Teresa Pàmies
Memoria del último adiós al compañero de toda la vida
El Informe a un difunt ha terminado. Teresa Pàmies me enseña unas fotos familiares. La del nicho que recibió las cenizas de su esposo, entre ellas. La lápida, cumpliendo los deseos de López Raimundo, se actualizó para reunir los restos de Gregorio junto a los de su hermano Antonio, muerto durante la Guerra Civil. Me explica que cuando su esposo murió, el novelista Francisco Candel ya estaba muy grave y no pudo enviarle ninguna carta de condolencia, pero su biógrafo ha explicado que al saber de la noticia, tumbado en la cama del hospital, Candel, el que abrió los ojos hacia el mundo de la inmigración con el libro Los otros catalanes, estrujó la sábana en un gesto de impotencia.
Sentada a la mesa en el pequeño comedor del que ha sido su hogar desde que regresó a Barcelona, Teresa Pàmies lanza una mirada fugaz al sillón en el que reposó su esposo antes de ingresar en el hospital. Escribir el Informe le ha permitido superar el vacío de la ausencia, dice.

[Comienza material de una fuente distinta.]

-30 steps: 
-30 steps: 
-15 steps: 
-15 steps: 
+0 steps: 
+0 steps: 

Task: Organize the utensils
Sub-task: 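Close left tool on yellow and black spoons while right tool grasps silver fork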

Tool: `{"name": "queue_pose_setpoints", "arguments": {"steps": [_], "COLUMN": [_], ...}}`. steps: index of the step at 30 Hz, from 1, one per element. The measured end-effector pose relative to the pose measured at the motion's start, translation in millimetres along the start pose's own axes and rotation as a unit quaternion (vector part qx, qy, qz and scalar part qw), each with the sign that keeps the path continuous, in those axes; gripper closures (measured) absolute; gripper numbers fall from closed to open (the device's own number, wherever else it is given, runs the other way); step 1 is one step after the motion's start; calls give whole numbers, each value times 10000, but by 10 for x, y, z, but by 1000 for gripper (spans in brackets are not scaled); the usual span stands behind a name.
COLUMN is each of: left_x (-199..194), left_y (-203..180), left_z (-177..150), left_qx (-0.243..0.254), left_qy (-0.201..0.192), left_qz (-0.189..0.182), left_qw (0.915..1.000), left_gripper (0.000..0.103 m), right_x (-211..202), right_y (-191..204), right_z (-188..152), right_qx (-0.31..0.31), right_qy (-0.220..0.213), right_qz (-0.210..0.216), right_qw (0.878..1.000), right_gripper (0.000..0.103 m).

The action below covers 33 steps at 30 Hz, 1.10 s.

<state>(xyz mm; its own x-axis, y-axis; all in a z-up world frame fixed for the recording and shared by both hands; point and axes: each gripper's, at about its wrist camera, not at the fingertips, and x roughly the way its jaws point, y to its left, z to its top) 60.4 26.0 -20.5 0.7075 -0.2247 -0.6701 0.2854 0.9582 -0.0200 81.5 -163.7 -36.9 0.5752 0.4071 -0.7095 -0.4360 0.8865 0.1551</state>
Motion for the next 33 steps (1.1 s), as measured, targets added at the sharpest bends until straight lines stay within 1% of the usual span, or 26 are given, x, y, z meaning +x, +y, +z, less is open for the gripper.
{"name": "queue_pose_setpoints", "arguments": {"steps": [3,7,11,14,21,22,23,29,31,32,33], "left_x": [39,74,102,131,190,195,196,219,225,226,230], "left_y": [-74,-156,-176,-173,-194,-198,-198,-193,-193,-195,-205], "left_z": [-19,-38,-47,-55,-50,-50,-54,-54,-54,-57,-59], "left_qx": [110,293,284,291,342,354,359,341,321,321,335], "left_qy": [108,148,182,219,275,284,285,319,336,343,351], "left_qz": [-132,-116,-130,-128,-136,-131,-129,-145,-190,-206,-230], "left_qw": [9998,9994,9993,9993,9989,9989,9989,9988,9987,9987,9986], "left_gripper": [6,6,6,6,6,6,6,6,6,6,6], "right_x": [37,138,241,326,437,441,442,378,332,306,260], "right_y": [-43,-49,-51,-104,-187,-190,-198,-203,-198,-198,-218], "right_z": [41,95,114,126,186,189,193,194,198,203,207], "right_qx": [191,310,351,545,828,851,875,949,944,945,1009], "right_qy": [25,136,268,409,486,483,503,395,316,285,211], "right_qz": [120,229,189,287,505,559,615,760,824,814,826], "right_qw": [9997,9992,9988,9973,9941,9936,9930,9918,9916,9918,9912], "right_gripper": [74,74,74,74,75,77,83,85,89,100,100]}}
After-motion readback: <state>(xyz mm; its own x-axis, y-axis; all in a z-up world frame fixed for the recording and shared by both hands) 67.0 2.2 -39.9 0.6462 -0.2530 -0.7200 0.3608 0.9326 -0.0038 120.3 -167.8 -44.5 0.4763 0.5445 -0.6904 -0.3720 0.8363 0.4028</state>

Como todas las mañanas, Teresa extiende sobre la mesa las páginas de los periódicos que lee cada día y ante una noticia que le llama la atención levanta los ojos hacia la butaca o gira la vista hacia la habitación en la que él dormía y siente el impulso de exclamar: “Mira qué dicen, Gregorio”, que eso era lo que también le decía cuando al regresar del mercado le traía el último rumor de la calle. Pero Teresa frena el impulso y vuelve a leer, porque él ya no está ni estará nunca. Pero, pese a ser muy consciente de eso, a veces le habla.
UN POLÍTICO DE RESIDENTES
Gregorio López Raimundo (Tauste, Zaragoza, 1914-Barcelona, 2007) vivió en la clandestinidad una veintena de años, pues tras haber sido expulsado de España en 1954 volvió de inmediato para dirigir el Partit Socialista Unificat de Catalunya (PSUC). Años después, en 1965, fue elegido secretario general del partido, siempre en la clandestinidad. Defensor de la corriente eurocomunista de Santiago Carrillo, fue diputado en tres ocasiones. El cantante Raimon le dedicó en 1973, sin citar su nombre, una canción T’he conegut sempre igual, que arranca con la frase: “T’he conegut sempre igual com ara, els cabells blancs, la bondat a la cara” (Te he conocido siempre igual que ahora, los cabellos blancos, la bondad en la cara). Uno de sus hijos es el escritor Sergi Pàmies.